Emily Shaffer March 10, 2021, 7:30 p.m. UTC | #4

On Mon, Feb 01, 2021 at 02:11:53PM -0800, Junio C Hamano wrote:
> 
> Emily Shaffer <emilyshaffer@google.com> writes:
> 
> > +ways, providing an avenue to deprecate these "legacy" hooks if desired. The
> > +handling is based on a config `hook.runHookDir`, which is checked against a
> > +number of cases:
> 
> Don't we want to also warn when the setting "no" or something
> similar prevents the legacy hook from running, to help users
> who wonder why their hook scripts are not running?  I.e.
> 
> > +- "no": the legacy hook will not be run
> 
> +- "warn-no": Git will print a warning to stderr before ignoring the
> +  legacy hook

Yeah, I think you are right. Jonathan N suggested such an option as
"error" (as opposed to warning); I'll add it here plus to the enum and
take your description verbatim. Thanks.

> 
> > +- "interactive": Git will prompt the user before running the legacy hook
> > +- "warn": Git will print a warning to stderr before running the legacy hook
> > +- "yes" (default): Git will silently run the legacy hook
> 
> > +In case this list is expanded in the future, if a value for `hook.runHookDir` is
> > +given which Git does not recognize, Git should discard that config entry. For
> > +example, if "warn" was specified at system level and "junk" was specified at
> > +global level, Git would resolve the value to "warn"; if the only time the config
> > +was set was to "junk", Git would use the default value of "yes".
> 
> Hmph, instead of complaining "value 'junk' is not recognized" and
> erroring out?  Why?

I think for the exact case you're describing above - where I forgot some
useful combination of "run/don't run" and "warn/don't warn" (or, one
could forsee, "first" e.g. to run the legacy hook early on instead of
late, or "only" e.g. config hooks don't exist, etc etc), we add this
flag, and some enterprise (like Jonathan N's team) distributes the new
config to folks' system configs before 100% of machines are using the
newer Git executable. It's a long shot :) but I'd rather be flexible
than inflexible.

I will update the design doc anyway - I ended up implementing it as
"complain about 'junk' and then do default behavior".

> 
> > +[[stage-3]]
> > +==== Stage 3
> > +
> > +`.git/hooks` is removed from the template and the hook directory is considered
> > +deprecated. To avoid breaking older repos, the default of `hook.runHookDir` is
> > +not changed, and `find_hook()` is not removed.
> 
> Presumably, we'll have documentation somewhere that instructs users
> (who were taught by slashdot and other site to add certain scripts
> under their .git/hooks/) how to do the equivalent without adding
> scripts in .git/hooks/ directory and instead using the config
> mechanism (e.g. "when told to add script X in .git/hooks/, read such
> an instruction as if telling you to do Y instead") by the time this
> happens?  It probably makes sense to do so as part of stage-2, at
> which point the users are _ready_ to migrate.
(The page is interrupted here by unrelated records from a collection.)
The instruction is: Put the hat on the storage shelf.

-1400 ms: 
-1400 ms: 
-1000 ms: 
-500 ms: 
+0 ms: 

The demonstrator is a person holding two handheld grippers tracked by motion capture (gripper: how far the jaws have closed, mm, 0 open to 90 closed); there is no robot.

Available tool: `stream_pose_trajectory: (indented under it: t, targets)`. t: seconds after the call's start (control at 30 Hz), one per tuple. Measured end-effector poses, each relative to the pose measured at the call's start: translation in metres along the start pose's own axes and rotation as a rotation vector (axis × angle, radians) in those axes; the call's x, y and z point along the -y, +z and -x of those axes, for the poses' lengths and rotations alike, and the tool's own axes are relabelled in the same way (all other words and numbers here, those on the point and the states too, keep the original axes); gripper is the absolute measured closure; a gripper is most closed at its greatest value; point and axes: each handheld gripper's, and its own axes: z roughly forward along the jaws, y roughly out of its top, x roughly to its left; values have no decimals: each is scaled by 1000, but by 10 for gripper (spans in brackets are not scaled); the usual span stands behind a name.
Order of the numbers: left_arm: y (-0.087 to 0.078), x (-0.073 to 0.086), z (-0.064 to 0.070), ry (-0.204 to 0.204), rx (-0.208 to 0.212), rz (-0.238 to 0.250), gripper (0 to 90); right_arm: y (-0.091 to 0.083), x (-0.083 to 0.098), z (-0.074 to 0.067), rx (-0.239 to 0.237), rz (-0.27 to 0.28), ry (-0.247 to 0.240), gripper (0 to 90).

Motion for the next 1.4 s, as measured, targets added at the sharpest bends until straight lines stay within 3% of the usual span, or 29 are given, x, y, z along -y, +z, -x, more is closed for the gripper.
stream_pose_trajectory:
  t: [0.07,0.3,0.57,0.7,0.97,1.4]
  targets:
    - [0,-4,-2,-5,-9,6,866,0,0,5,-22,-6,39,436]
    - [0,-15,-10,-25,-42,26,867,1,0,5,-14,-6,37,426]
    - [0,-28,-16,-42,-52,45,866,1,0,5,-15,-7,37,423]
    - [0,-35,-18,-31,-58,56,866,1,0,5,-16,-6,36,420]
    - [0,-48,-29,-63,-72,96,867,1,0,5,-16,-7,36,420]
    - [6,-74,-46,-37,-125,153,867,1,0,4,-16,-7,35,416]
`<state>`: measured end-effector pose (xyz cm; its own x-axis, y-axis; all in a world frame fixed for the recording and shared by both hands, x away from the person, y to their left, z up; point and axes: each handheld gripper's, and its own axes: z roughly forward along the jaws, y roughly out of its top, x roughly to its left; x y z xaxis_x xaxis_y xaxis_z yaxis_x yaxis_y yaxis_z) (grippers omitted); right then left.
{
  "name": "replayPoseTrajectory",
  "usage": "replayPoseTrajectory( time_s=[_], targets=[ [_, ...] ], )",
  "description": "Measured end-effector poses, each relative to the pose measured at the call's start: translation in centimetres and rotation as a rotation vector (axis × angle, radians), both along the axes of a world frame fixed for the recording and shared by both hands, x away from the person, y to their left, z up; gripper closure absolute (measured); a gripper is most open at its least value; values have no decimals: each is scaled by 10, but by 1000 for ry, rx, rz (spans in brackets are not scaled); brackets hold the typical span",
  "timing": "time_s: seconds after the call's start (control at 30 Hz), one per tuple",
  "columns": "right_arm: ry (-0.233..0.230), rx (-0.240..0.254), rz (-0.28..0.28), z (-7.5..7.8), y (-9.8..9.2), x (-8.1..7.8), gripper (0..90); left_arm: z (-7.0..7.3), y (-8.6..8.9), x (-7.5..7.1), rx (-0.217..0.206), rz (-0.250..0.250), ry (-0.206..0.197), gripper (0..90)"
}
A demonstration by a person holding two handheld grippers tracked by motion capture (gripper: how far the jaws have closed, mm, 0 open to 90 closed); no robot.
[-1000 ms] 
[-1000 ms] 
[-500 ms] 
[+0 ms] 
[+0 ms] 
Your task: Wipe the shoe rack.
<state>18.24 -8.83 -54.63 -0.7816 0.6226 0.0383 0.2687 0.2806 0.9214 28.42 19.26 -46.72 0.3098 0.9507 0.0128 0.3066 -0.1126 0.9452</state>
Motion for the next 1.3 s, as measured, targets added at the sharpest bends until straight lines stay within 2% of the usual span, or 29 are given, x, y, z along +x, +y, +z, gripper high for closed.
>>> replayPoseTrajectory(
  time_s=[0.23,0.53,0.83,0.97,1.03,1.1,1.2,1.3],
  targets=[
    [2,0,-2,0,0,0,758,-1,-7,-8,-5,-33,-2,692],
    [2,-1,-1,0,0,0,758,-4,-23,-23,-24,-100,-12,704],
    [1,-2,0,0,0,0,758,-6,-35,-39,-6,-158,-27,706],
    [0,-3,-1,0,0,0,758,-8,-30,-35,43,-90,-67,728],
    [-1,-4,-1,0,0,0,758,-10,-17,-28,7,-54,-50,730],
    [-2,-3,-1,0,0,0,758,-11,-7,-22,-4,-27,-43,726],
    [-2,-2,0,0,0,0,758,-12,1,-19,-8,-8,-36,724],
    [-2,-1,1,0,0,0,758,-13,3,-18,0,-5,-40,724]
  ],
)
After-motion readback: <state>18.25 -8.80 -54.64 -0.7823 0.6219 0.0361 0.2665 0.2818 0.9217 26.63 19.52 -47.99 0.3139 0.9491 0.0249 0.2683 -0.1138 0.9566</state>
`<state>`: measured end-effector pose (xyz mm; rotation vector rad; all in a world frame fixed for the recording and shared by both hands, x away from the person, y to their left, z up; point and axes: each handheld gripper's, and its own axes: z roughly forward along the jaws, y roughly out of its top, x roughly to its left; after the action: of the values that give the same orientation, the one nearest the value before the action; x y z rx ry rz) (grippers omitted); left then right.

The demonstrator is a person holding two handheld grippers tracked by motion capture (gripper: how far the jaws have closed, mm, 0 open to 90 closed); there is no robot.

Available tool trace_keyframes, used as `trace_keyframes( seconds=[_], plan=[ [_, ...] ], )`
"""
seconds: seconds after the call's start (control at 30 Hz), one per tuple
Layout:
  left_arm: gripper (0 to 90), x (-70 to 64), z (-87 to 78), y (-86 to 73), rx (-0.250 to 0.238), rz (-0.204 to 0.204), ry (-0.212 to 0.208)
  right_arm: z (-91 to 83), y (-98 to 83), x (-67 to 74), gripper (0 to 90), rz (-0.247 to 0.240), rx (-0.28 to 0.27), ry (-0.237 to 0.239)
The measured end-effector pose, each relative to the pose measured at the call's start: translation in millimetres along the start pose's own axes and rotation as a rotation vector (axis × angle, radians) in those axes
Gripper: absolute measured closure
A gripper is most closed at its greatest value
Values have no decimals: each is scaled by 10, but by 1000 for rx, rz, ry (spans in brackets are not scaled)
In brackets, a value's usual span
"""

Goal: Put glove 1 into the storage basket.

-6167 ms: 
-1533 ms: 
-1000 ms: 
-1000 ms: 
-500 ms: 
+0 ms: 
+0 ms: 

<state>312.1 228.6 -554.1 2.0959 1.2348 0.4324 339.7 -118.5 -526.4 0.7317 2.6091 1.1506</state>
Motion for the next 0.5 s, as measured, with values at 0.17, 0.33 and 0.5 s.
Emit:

Hm. Where should we distribute such a documentation? git-hook.txt?
githooks.txt? I think it's a good idea, sure.

> 
> > +[[security]]
> > +=== Security and repo config
> > +
> > +Part of the motivation behind this refactor is to mitigate hooks as an attack
> > +vector;footnote:[https://lore.kernel.org/git/20171002234517.GV19555@aiede.mtv.corp.google.com/]
> > +however, as the design stands, users can still provide hooks in the repo-level
> > +config, which is included when a repo is zipped and sent elsewhere.  The
> > +security of the repo-level config is still under discussion; this design
> > +generally assumes the repo-level config is secure, which is not true yet. The
> > +goal is to avoid an overcomplicated design to work around a problem which has
> > +ceased to exist.
> 
> I doubt we want to claim anything about security as part of this
> series.  As you say in the paragraph, .git/config and .git/hooks/
> are equally (un)protected and if we decide to punt .git/config
> security, then not moving away from .git/hooks would not hurt
> security-wise, either (in other words, security is not a viable
> motivation behind this series).

Yeah, I think you are right that despite my best efforts to spin it that
way, it just isn't a security win :) Ah well...

> 
> And if we stop advertising 'security merit' that does not exist,
> what remains?  Isn't the biggest selling point that an identical set
> of hook configuration can be shared among multiple repositories, and
> it allows more than one hook scripts to be triggered by a single
> "hook event"?  There may be other good things we should be able to
> sell the new mechanism to our users, and we do stress on them, which
> is done in the motivation section.  So...

Ok.

I would like to keep this header and make it more clear that we didn't
fully succeed in the wish to make zip attacks impossible, but I will
remove it from the motivations section at the top. I also added a little
more clarity (I hope) on the other pieces in the motivation section.

> 
> > +.Comparison of alternatives
> > +|===
> > +|Feature |Config-based hooks |Hook directories |Status quo
> 
> Sorry, but I did not find this table particularly convincing.
> 
> The only thing I sense is a hand-wavy desire that "we could make it
> better than everybody else if we work on it in this area", which can
> apply equally for other approaches---they could enhance what they
> already have (e.g. "discoverability & documentation").
> 
> As a list of "these are the points we aspire to do better than other
> people", I think it is an excellent idea to have a table like this
> here in the documentation.  But that is not a "comparison".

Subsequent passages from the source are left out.